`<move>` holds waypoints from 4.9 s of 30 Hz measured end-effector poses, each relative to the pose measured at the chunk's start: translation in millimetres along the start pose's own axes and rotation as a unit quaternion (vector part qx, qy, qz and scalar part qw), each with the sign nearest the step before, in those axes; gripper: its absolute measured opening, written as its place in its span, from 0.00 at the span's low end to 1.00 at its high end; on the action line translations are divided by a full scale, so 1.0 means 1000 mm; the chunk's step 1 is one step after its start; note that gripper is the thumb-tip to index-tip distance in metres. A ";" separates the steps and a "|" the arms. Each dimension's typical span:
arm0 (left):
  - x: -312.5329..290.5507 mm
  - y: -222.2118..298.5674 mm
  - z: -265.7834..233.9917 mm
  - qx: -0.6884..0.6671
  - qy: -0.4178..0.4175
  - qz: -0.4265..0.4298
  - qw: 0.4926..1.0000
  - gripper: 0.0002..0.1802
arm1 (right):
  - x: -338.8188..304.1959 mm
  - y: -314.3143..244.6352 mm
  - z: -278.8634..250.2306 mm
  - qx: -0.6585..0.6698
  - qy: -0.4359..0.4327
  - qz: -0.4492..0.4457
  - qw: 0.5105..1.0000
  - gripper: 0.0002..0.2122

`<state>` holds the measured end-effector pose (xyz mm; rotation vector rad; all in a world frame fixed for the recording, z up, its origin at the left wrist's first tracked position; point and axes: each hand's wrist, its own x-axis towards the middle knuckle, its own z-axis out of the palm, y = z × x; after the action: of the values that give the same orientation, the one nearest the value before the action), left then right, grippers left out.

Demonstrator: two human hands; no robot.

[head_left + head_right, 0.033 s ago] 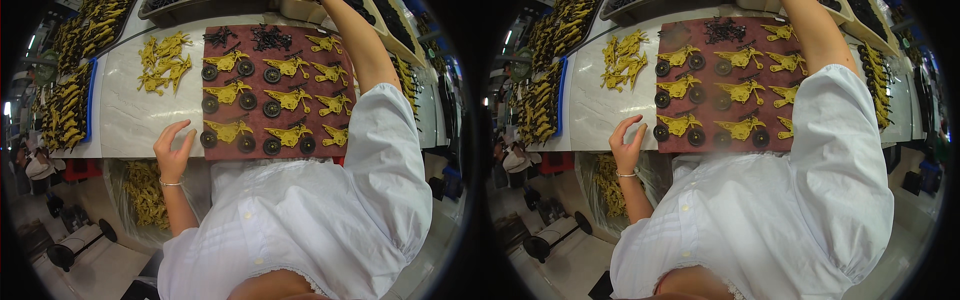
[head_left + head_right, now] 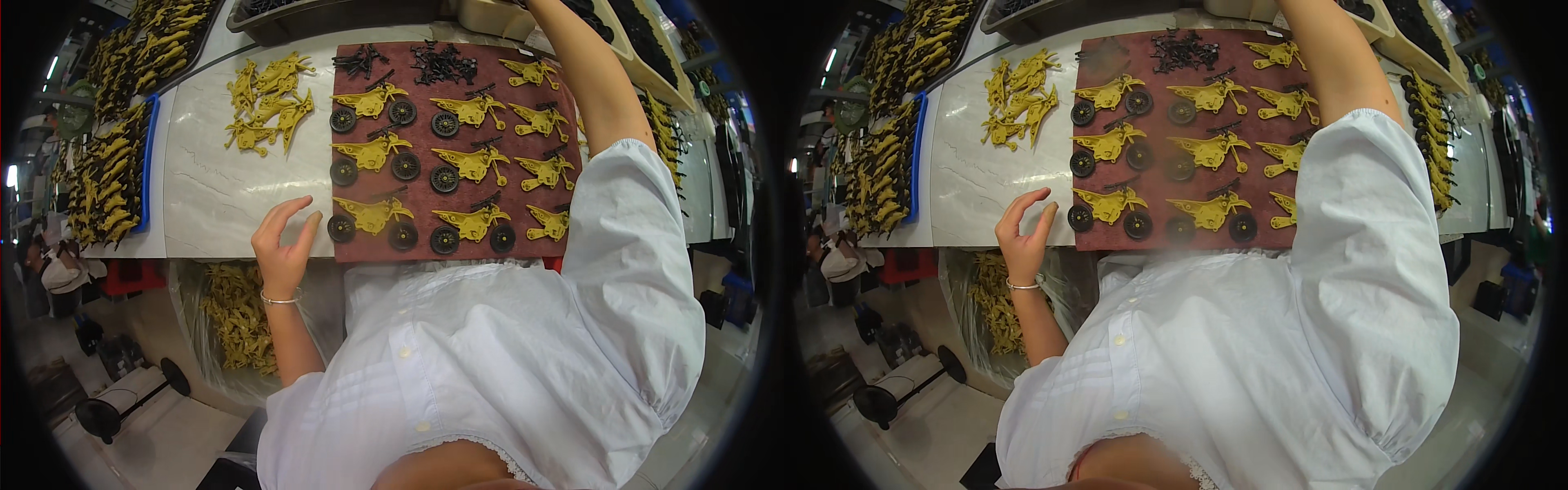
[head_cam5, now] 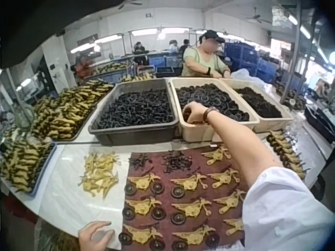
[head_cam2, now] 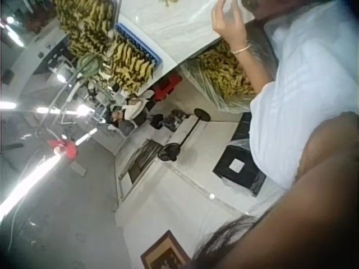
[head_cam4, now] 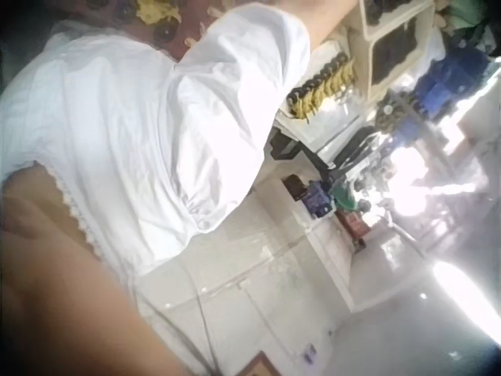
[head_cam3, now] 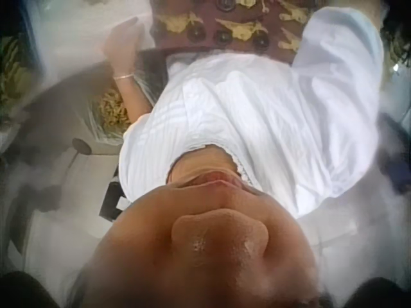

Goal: The person assembles small plastic toy motorcycles by hand, attaching toy wheels to toy motorcycle bodies.

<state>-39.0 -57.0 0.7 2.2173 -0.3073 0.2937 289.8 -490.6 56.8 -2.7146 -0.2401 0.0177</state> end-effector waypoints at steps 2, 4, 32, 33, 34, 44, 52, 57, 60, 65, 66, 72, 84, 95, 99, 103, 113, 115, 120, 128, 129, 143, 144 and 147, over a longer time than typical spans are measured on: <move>0.001 0.000 0.001 -0.013 -0.001 0.000 1.000 0.12 | -0.003 0.011 -0.008 0.130 0.044 0.025 0.990 0.16; 0.003 0.002 0.002 -0.023 -0.003 -0.002 1.000 0.12 | -0.002 0.025 -0.012 0.159 0.087 0.022 0.983 0.16; 0.077 0.117 0.131 -0.780 -0.195 -0.287 0.521 0.21 | -0.286 -0.145 0.029 0.306 0.030 -0.153 0.939 0.29; 0.074 0.111 0.134 -0.804 -0.180 -0.296 0.484 0.19 | -0.290 -0.146 0.026 0.332 0.000 -0.074 0.940 0.32; 0.072 0.108 0.140 -0.803 -0.184 -0.298 0.482 0.19 | -0.294 -0.142 0.029 0.332 0.002 -0.070 0.941 0.32; 0.056 0.116 0.145 -0.727 -0.265 -0.335 0.538 0.13 | -0.313 -0.134 0.031 0.241 0.024 -0.128 0.962 0.32; 0.048 0.096 0.145 -0.734 -0.179 -0.382 0.531 0.10 | -0.324 -0.103 0.025 0.369 0.071 0.009 0.927 0.23; 0.055 0.099 0.123 -0.457 -0.218 -0.223 0.833 0.08 | -0.327 -0.067 0.048 0.354 0.017 0.043 0.934 0.17; 0.057 0.093 0.127 -0.232 -0.184 0.001 0.955 0.09 | -0.324 -0.067 0.053 0.282 -0.021 0.035 0.959 0.16; 0.068 0.101 0.132 0.101 -0.253 0.145 0.951 0.15 | -0.316 -0.063 0.058 0.250 -0.050 0.028 0.967 0.14; 0.070 0.103 0.133 0.169 -0.304 0.129 0.929 0.15 | -0.315 -0.061 0.062 0.264 -0.042 -0.002 0.964 0.13; 0.079 0.101 0.136 0.197 -0.333 0.131 0.913 0.17 | -0.309 -0.066 0.065 0.266 -0.043 -0.009 0.963 0.12; 0.081 0.101 0.131 0.173 -0.343 0.121 0.915 0.18 | -0.303 -0.070 0.060 0.195 0.028 0.041 0.980 0.13; 0.049 0.113 0.115 0.001 -0.351 0.140 0.926 0.15 | -0.257 -0.043 0.085 0.155 0.063 0.022 0.986 0.15; 0.051 0.097 0.117 -0.201 -0.338 0.079 0.916 0.14 | -0.254 -0.044 0.086 0.124 0.089 0.021 0.988 0.17; 0.060 0.100 0.110 -0.311 -0.368 -0.141 0.865 0.11 | -0.255 -0.046 0.083 0.134 0.092 0.030 0.986 0.16; 0.064 0.101 0.121 -0.135 -0.370 0.064 0.917 0.17 | -0.255 -0.051 0.079 0.055 0.101 0.028 0.993 0.14; 0.060 0.097 0.126 -0.133 -0.405 0.107 0.898 0.18 | -0.253 -0.047 0.080 0.049 0.102 0.020 0.993 0.14; 0.049 0.106 0.132 -0.014 -0.389 0.123 0.913 0.18 | -0.254 -0.044 0.080 0.092 0.103 0.021 0.990 0.13; 0.042 0.111 0.135 0.041 -0.376 0.115 0.919 0.16 | -0.254 -0.045 0.073 0.112 0.119 0.007 0.986 0.09; 0.042 0.111 0.135 0.028 -0.371 0.117 0.921 0.15 | -0.254 -0.043 0.072 0.112 0.119 0.006 0.987 0.09; 0.041 0.112 0.130 0.000 -0.364 0.113 0.925 0.16 | -0.256 -0.049 0.071 0.146 0.087 -0.033 0.985 0.07; 0.042 0.113 0.130 0.002 -0.361 0.117 0.925 0.16 | -0.256 -0.049 0.073 0.147 0.088 -0.034 0.985 0.07; 0.045 0.110 0.132 -0.007 -0.354 0.123 0.927 0.16 | -0.254 -0.045 0.078 0.116 0.092 -0.041 0.988 0.07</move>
<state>-17.9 -232.1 15.0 2.1975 -0.9745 -0.4004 28.8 -461.6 -2.1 -2.4531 -0.2766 -0.2140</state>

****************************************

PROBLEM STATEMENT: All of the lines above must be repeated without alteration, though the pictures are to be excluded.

EXERCISE OUTPUT:
`<move>` holds waypoints from 4.9 s of 30 Hz measured end-effector poses, each relative to the pose measured at the chunk's start: translation in millimetres along the start pose's own axes and rotation as a unit quaternion (vector part qx, qy, qz and scalar part qw), each with the sign nearest the step before, in those axes; gripper: its absolute measured opening, written as its place in its span, from 0.00 at the span's low end to 1.00 at its high end; on the action line translations are divided by a full scale, so 1.0 means 1000 mm; the chunk's step 1 is one step after its start; note that gripper is the thumb-tip to index-tip distance in metres. A ";" separates the steps and a "|" the arms. Each dimension's typical span:
arm0 (left):
  - x: -312.5329..290.5507 mm
  - y: -222.2118..298.5674 mm
  - z: -265.7834..233.9917 mm
  - qx: -0.6884..0.6671
  - qy: -0.4178..0.4175
  - qz: -0.4265..0.4298
  - qw: 0.4926..1.0000
  - gripper: 0.0002..0.1802
arm1 (right):
  - x: -338.8188..304.1959 mm
  - y: -314.3143..244.6352 mm
  - z: -278.8634..250.2306 mm
  - qx: -0.6585..0.6698
  - qy: -0.4359..0.4327
  - qz: -0.4492..0.4457
  - qw: 0.5105..1.0000
  - gripper: 0.0002..0.2122

`<state>` holds the measured end-effector pose (xyz mm; rotation vector rad; all in a world frame fixed for the recording, z up, its origin at the left wrist's first tracked position; point and axes: each hand's wrist, its own x-axis towards the middle knuckle, its own z-axis out of the palm, y = z × x; after the action: of the values that give the same orientation, the one nearest the value before the action), left then right, grippers left out.

Demonstrator: two human hands; no robot.

[head_left + head_right, 0.033 s ago] 
[head_left + head_right, now] 
[head_cam5, now] 
[head_cam2, now] 
[head_cam4, now] 
[head_cam3, now] 

Goal: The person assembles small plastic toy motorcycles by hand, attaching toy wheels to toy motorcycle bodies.

<state>-39.0 -57.0 0.7 2.2173 -0.3073 0.2937 289.8 -490.6 56.8 -2.7146 -0.2401 0.0177</state> end-effector waypoints at steps 2, 4, 32, 33, 34, 44, 52, 57, 60, 65, 66, 72, 84, 95, 99, 103, 113, 115, 120, 128, 129, 143, 144 and 147, over a longer time than typical spans are measured on: <move>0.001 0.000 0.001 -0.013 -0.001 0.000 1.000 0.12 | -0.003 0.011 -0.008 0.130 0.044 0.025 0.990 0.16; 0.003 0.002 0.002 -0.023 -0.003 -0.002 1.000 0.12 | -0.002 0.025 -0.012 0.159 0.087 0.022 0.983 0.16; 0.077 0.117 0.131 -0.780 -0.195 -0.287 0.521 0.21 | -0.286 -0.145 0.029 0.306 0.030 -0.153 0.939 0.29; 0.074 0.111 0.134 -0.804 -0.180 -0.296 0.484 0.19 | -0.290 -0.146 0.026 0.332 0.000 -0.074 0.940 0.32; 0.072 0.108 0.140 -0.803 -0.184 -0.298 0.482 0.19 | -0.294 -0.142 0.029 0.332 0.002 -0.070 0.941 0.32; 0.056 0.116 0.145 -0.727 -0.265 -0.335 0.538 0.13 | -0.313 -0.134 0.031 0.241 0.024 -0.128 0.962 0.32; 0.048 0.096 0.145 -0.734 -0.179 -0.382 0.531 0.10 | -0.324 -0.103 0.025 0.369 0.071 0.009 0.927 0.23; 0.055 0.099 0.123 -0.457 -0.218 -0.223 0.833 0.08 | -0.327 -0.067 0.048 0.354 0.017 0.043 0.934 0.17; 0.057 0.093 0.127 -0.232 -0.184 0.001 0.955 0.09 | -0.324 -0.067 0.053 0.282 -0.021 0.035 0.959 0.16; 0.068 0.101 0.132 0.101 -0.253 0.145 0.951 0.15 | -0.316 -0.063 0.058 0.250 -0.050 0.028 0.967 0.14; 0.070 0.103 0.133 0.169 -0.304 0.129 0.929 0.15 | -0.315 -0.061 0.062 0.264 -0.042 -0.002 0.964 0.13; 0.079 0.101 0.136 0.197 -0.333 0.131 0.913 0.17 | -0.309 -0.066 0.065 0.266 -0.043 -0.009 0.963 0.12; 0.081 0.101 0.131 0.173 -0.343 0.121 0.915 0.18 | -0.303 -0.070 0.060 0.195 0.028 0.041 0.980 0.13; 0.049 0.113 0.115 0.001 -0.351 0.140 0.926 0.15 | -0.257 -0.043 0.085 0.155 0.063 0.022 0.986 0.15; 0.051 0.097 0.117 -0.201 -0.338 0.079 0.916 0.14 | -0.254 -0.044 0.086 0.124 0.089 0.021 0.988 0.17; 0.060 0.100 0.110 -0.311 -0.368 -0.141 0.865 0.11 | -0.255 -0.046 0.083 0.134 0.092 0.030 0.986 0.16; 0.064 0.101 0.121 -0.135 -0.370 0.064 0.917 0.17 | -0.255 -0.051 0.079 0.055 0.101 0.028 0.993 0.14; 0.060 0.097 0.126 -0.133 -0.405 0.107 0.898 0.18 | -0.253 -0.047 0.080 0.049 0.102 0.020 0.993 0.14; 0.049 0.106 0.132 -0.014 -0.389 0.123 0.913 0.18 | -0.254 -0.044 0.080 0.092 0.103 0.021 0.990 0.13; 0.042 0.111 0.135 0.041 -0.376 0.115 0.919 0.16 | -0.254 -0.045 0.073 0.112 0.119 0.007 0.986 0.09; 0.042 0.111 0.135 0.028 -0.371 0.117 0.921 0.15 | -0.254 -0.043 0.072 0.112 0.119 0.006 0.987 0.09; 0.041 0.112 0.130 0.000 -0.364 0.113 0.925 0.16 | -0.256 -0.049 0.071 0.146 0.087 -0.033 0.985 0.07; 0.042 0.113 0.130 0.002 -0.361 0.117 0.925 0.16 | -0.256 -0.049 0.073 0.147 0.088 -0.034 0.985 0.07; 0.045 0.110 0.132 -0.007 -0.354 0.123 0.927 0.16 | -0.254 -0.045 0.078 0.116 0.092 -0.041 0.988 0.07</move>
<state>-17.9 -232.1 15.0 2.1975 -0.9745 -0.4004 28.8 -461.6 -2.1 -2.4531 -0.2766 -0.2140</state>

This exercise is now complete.